Markets network Matthias Doepke is Professor of Economics at Northwestern University. His research interests include economic growth and development, political economy, and monetary economics. Recently, he has worked on theories of demographic change, family economics, the role of political and cultural change in economic development, and redistributional effects of inflation. He is a research associate of the National Bureau of Economic Research, editor of the Review of Economic Dynamics, and an associate editor of the American Economic Review. His book "Love, Money, and Parenting: How Economics Explains the Way We Raise Our Kids," co-authored with Fabrizio Zilibotti, was published in 2019 by Princeton University Press.
Describe your area of study and how it relates to current policy discussions surrounding inequality.
My main research field is “family macroeconomics,” the area where family economics and macroeconomics intersect. Even though in a narrow sense these fields are at the opposite ends of a scale, with family economics focusing on the interactions of a few closely connected people and macroeconomics being concerned with millions of economic actors in an entire economy, there are important connections between them. Family decisions on issues such as fertility and education have macroeconomic consequences, and macroeconomics conditions, in turn, have a lot of influence on what families do.

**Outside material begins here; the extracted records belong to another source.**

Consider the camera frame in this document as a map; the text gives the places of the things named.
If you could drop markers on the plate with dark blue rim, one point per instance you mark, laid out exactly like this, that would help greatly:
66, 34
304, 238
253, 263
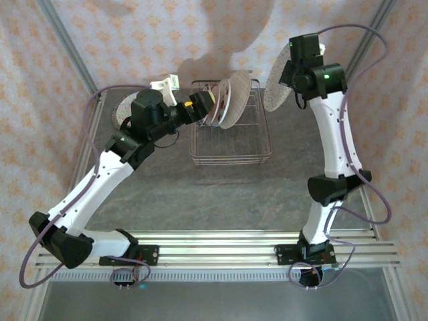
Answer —
204, 88

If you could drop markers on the small speckled stoneware plate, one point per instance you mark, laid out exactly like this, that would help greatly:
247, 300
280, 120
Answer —
274, 87
123, 107

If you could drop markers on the large speckled stoneware plate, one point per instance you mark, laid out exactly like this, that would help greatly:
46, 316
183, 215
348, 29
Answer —
115, 117

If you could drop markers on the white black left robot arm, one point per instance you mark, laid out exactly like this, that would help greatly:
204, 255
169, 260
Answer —
83, 197

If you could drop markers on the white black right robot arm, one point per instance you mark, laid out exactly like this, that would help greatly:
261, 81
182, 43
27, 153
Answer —
334, 140

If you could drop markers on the aluminium mounting rails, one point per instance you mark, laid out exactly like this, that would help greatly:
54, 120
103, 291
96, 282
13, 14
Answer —
214, 249

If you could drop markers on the aluminium frame post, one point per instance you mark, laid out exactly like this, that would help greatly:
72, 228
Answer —
70, 47
382, 15

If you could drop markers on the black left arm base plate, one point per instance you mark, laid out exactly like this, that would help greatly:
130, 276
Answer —
150, 254

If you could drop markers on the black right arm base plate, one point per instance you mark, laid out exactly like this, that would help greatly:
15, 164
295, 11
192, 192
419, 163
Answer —
284, 254

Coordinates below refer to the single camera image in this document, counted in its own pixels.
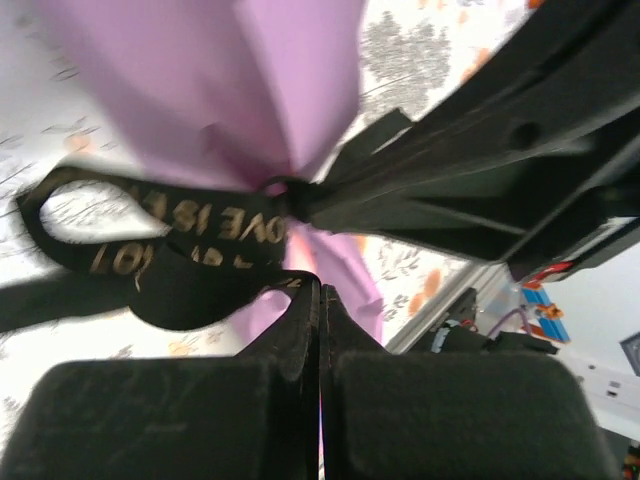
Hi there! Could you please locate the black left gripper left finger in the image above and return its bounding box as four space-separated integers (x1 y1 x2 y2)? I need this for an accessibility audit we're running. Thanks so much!
0 272 321 480

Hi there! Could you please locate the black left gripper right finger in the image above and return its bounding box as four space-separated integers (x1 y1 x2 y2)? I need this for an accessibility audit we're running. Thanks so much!
321 283 624 480

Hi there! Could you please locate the black ribbon with gold lettering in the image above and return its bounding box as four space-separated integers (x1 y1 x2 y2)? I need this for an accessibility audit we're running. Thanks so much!
0 159 321 334

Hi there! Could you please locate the pink and purple wrapping paper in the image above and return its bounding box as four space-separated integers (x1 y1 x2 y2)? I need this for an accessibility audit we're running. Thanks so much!
29 0 386 346

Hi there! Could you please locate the floral patterned tablecloth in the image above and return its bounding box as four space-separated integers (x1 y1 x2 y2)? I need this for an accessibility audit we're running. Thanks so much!
0 0 541 441

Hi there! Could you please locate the white power strip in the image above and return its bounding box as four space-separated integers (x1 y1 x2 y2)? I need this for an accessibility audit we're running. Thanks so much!
564 357 640 419

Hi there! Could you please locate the aluminium extrusion frame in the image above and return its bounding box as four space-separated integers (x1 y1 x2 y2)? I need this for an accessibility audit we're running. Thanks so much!
384 264 511 356

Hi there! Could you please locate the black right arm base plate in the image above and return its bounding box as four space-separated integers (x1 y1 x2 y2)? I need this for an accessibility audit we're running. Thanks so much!
439 287 481 331

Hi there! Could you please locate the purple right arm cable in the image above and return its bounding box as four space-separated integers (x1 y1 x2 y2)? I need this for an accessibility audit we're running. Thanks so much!
487 304 531 341

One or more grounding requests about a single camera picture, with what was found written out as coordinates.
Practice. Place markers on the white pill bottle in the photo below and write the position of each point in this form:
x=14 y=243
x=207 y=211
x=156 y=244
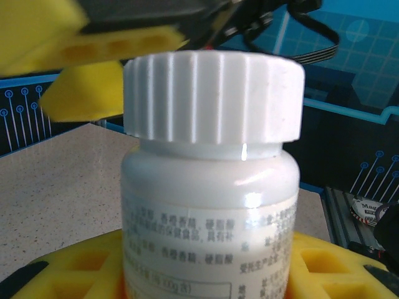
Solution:
x=212 y=202

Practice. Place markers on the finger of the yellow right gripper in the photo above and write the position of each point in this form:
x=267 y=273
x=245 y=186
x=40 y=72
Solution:
x=93 y=46
x=84 y=96

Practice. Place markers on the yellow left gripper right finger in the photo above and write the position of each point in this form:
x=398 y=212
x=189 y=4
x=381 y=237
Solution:
x=327 y=274

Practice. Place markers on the white ribbed bottle cap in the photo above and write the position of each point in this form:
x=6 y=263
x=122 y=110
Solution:
x=215 y=96

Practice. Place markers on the aluminium frame beam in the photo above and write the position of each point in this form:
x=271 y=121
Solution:
x=339 y=215

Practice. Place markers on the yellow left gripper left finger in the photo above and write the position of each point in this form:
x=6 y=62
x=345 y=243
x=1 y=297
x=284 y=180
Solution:
x=78 y=271

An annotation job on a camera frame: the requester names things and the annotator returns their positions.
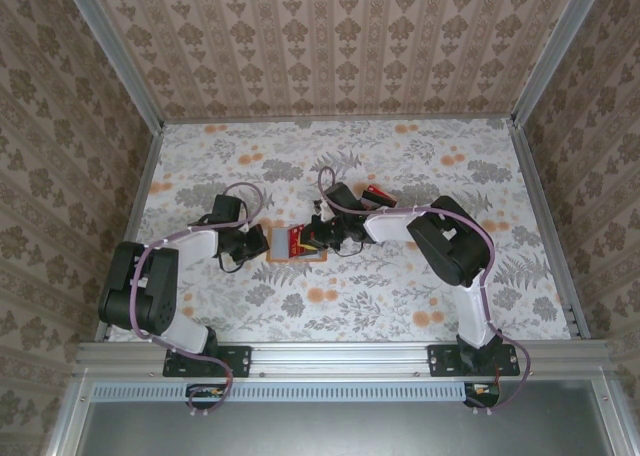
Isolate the orange leather card holder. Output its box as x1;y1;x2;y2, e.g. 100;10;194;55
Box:
264;223;330;264

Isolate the grey metal panel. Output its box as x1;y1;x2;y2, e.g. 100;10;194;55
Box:
47;375;626;456

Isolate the right thin black cable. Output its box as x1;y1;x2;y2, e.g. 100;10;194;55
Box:
329;235;374;258

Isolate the thin black cable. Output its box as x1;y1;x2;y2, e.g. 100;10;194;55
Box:
329;235;374;258
217;248;251;275

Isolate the left thin black cable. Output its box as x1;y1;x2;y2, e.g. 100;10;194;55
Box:
217;248;251;275

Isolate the short aluminium frame rail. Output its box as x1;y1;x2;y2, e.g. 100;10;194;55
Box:
160;115;516;126

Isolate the wide aluminium mounting rail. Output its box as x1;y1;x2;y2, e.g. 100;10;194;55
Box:
72;340;614;380

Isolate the aluminium side rail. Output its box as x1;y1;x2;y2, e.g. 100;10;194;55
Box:
94;123;166;342
509;118;591;342

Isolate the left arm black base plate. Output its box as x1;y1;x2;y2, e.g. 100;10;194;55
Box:
162;344;253;378

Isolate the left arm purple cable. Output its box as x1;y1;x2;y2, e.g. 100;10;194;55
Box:
127;182;266;420

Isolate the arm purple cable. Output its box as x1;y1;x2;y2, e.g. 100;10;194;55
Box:
317;165;534;418
127;182;266;420

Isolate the slotted grey cable duct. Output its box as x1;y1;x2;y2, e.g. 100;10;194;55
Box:
91;381;469;403

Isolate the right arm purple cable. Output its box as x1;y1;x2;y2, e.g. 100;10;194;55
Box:
317;165;534;418

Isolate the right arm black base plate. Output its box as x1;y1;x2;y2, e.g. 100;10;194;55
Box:
427;344;522;378

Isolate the aluminium frame post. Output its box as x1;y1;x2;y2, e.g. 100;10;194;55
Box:
58;0;166;130
509;0;586;127

One place where we can see these linkages clearly is in the economics of parenting, which is a major focus of my recent work with Fabrizio Zilibotti of Yale University. In our book “Love, Money, and Parenting: How Economics Explains the Way We Raise Our Kids,” we show that macroeconomic inequality is a key driver of parenting decisions. In times and places where inequality is low, parents relax and adopt more permissive parenting styles. In contrast, high inequality goes along with more involved and time-intensive parenting.
Conversely, parenting decisions feed back into the evolution of inequality. We observe that highly unequal economies also have large “parenting gaps” between richer and poorer families, implying that children from different backgrounds do not always have the same opportunities. Such parenting gaps reinforce inequality in the next generation and put social mobility at risk.
What areas in the study of inequality are most in need of new research?
The determinants of parenting gaps are one example. Rising inequality in parenting is now well documented and we have some understanding of the root causes, but a lot of work needs to be done to understand policy options to push back against the trend toward unequal parenting. Another example is the role of peer and neighborhood effects and the determinants of segregation. We know that peer effects are very important in child development. The recent trend towards higher inequality has been accompanied by an increase in residential segregation by income, which means that children from richer and poorer backgrounds now also face increasingly unequal environments in terms of their peers. More work is needed to understand the economic determinants of residential choice, school choice, and the composition of peer groups more generally.
What advice do you have for emerging scholars in your field?
Peers matter not just for children, but also for scholars! Economic research is a collaborative enterprise; most of what I know today I have learned from working with my coauthors and students. For this reason, developing productive research partnerships with other scholars is a key step early in the career.